**Problem statement:** Using the data below, copy each line that includes the word "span".

*** Opening Supplied material ***

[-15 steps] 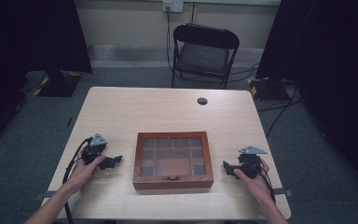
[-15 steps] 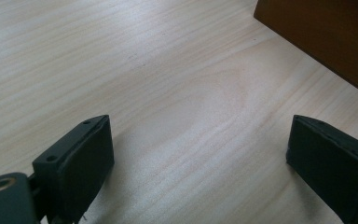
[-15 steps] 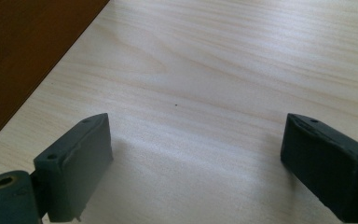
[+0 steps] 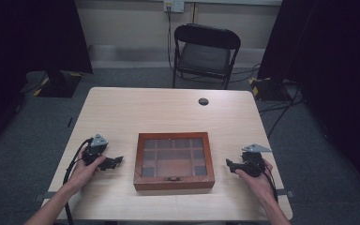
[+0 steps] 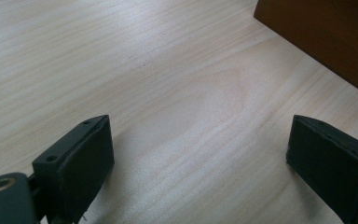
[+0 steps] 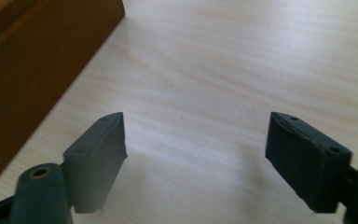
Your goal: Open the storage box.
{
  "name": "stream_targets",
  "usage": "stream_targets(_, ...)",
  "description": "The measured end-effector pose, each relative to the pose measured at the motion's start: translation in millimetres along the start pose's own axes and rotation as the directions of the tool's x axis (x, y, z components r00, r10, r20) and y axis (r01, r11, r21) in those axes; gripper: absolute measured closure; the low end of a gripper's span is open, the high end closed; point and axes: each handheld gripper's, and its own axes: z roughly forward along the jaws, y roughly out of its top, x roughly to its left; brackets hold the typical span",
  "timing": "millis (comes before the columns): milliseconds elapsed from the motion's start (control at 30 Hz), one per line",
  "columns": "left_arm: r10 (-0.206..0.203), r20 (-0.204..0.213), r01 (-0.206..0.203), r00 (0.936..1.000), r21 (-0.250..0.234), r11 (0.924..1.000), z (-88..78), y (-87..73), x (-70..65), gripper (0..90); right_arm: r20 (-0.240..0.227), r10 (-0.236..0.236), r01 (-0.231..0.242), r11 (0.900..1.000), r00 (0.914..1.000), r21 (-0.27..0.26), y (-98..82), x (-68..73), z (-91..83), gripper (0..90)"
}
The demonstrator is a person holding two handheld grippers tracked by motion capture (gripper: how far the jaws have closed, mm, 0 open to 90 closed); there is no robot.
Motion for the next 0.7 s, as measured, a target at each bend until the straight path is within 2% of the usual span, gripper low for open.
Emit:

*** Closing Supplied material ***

**Answer for the task:**
  "description": "The measured end-effector pose, each relative to the pose measured at the motion's start: translation in millimetres along the start pose's own axes and rotation as the directions of the tool's x axis (x, y, z components r00, r10, r20) and y axis (r01, r11, r21) in those axes; gripper: absolute measured closure; the low end of a gripper's span is open, the high end closed; point and axes: each handheld gripper's, and its own axes: z roughly forward along the jaws, y roughly out of its top, x roughly to its left; brackets hold the typical span",
Motion for the next 0.7 s, as measured, a target at each bend until the straight path is within 2% of the usual span, gripper low for open.

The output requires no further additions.